The good news for mobile service providers: according to data from Mediamark Research & Intelligence, more than one-fifth of US mobile phone or PDA users are interested in watching live TV on their mobile device.
The bad news: Only 13.5 percent of all respondents said they would pay a subscription fee for mobile TV, and even among respondents who said mobile was a source of entertainment, the figure was just 34.5 percent.
The best news: people once scoffed at the very notion of consumers paying for TV, but that belief has been proven dramatically wrong. Most U.S. consumers get their TV from a satellite, cable or telco video provider.
The challenge: differentiated programming not available on broadcast networks was what drove the interest. Simply making existing content available on mobile networks might not move the needle much.
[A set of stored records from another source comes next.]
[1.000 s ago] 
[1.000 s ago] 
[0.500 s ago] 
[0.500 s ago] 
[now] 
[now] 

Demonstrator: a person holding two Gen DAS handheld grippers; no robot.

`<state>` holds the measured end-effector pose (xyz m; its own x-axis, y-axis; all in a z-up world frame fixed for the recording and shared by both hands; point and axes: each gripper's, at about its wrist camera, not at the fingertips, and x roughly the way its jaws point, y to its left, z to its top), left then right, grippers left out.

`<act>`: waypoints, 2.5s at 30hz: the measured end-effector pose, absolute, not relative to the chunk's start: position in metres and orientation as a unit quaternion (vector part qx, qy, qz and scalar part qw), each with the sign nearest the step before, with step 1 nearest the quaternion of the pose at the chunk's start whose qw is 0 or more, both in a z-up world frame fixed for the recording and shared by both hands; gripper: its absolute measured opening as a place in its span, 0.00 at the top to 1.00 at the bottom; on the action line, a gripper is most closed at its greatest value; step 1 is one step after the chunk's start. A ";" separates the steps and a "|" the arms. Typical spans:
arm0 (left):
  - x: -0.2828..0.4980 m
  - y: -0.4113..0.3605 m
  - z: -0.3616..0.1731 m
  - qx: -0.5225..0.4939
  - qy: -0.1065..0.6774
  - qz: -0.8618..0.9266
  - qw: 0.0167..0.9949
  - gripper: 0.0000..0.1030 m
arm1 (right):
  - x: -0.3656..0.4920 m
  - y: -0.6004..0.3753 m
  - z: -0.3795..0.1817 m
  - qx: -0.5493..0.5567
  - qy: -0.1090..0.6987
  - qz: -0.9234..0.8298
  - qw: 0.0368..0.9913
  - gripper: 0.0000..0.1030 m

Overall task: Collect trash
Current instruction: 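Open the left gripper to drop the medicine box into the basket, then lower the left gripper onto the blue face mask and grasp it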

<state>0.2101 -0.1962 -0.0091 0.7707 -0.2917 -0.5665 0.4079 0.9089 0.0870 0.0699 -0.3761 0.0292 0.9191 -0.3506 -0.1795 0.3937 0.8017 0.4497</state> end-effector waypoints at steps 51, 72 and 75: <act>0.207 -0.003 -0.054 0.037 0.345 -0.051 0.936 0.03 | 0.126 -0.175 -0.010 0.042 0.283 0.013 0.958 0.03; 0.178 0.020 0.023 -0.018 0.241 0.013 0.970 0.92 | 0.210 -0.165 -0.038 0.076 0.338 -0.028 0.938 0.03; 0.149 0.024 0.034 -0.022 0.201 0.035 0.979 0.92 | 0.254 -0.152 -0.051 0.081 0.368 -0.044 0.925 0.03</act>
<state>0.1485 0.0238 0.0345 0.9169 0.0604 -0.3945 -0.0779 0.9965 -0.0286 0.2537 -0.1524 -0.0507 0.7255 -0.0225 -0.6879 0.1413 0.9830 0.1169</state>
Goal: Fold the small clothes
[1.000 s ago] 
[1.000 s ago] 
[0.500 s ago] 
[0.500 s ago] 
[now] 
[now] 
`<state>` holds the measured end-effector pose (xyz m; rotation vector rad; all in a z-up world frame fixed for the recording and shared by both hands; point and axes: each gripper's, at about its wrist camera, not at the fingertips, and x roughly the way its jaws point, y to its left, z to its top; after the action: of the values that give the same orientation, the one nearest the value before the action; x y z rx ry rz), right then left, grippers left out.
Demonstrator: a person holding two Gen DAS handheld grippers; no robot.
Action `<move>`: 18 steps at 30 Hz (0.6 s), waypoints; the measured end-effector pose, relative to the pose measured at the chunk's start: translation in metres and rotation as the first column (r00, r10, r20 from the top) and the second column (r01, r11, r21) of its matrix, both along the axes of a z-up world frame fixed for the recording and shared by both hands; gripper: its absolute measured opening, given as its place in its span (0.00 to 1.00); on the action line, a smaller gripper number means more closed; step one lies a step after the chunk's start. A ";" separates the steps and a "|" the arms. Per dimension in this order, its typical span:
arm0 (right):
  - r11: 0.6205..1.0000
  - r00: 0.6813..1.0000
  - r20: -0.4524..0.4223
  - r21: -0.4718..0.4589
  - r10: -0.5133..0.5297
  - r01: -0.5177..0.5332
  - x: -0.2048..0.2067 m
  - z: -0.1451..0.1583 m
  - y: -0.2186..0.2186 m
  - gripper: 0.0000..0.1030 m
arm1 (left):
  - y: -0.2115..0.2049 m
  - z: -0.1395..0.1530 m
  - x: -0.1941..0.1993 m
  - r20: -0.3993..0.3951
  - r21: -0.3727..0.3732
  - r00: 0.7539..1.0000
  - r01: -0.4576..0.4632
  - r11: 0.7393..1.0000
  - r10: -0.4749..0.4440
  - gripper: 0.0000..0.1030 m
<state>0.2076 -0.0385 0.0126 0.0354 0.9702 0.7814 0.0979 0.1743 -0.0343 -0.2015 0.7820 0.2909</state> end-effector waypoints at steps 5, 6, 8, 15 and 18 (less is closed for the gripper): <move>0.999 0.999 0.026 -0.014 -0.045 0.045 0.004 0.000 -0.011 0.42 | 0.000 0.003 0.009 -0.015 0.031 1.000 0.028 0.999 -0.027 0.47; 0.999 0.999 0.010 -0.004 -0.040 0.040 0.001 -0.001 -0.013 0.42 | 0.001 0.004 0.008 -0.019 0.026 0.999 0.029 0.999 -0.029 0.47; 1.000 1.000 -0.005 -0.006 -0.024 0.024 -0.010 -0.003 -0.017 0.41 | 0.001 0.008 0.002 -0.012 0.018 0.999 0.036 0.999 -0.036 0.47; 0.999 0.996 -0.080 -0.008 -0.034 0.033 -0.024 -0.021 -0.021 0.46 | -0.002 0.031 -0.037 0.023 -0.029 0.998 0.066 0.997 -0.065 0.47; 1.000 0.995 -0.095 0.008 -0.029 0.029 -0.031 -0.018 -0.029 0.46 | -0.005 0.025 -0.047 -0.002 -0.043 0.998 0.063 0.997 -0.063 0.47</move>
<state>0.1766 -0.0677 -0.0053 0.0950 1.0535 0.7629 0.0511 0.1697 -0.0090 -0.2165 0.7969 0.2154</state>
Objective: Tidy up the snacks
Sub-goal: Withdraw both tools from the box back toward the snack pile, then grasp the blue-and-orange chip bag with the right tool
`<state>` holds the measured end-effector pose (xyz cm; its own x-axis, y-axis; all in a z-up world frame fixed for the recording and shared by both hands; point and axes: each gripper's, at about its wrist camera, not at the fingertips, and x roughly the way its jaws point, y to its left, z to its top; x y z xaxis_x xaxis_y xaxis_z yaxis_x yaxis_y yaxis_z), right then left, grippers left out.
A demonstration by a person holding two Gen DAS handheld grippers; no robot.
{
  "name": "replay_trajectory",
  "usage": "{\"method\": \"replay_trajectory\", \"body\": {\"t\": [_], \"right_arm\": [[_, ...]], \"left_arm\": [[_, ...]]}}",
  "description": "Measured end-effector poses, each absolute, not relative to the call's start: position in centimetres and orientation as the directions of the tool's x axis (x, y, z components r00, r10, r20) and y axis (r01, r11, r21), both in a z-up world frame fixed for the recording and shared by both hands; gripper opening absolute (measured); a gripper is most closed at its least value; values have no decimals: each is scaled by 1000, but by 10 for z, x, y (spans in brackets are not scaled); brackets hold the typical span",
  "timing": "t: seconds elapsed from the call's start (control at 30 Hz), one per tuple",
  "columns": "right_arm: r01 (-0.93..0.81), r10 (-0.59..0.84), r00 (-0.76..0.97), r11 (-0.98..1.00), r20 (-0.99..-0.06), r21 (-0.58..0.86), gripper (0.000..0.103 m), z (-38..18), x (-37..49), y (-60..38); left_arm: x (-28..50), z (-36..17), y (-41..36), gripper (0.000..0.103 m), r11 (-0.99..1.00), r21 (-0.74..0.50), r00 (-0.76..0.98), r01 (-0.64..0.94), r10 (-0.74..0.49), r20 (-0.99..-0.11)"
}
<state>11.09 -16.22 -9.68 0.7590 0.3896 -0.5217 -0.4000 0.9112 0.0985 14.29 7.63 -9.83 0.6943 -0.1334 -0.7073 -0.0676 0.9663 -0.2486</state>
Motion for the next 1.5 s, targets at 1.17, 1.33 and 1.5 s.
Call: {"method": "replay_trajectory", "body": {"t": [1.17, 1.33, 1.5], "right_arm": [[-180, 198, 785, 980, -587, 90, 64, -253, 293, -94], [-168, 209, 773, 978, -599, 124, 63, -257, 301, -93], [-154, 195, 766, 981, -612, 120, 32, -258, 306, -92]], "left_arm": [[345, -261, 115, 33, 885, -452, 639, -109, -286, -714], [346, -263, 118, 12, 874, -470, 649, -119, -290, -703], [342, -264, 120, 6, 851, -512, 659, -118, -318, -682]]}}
The current thinking by distributors is that making mobile video a feature available to fixed line video services is one way to drive business value from mobile video. That is helpful to an extent, but doesn't address the more fundamental problem, which is that video will put an order of magnitude or two greater strain on mobile networks, largely without benefit of revenue lift to compensate for the required network investment.
If a business--any business--faces a magnitude or two of incremental cost, it stands to reason that those costs simply must be covered, one way or the other. If advertising is insufficient--and it clearly will be--then paid viewing or higher direct bandwidth charges are the most-likely revenue generators.